> [Task details]
Your task is to copy the lines of the data below from the line holding "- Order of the" through the line holding "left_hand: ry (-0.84", inclusive, exactly and with nothing added.

> [Given material]
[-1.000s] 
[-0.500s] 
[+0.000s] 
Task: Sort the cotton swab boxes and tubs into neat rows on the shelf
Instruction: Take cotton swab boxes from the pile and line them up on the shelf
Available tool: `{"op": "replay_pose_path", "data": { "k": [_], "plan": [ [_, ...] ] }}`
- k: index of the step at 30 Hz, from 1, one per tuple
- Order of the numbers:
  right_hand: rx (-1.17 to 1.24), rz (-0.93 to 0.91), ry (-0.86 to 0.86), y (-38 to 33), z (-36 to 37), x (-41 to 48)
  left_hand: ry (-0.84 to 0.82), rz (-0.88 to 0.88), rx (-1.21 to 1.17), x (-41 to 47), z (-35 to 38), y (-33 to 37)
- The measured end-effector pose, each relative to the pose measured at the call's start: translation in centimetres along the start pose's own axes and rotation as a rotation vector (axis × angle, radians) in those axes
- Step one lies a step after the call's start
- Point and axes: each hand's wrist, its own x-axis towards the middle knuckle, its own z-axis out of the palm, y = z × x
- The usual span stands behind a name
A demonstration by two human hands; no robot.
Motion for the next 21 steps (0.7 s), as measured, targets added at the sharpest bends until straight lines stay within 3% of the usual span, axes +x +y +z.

> [Solution below]
- Order of the numbers:
  right_hand: rx (-1.17 to 1.24), rz (-0.93 to 0.91), ry (-0.86 to 0.86), y (-38 to 33), z (-36 to 37), x (-41 to 48)
  left_hand: ry (-0.84 to 0.82), rz (-0.88 to 0.88), rx (-1.21 to 1.17), x (-41 to 47), z (-35 to 38), y (-33 to 37)

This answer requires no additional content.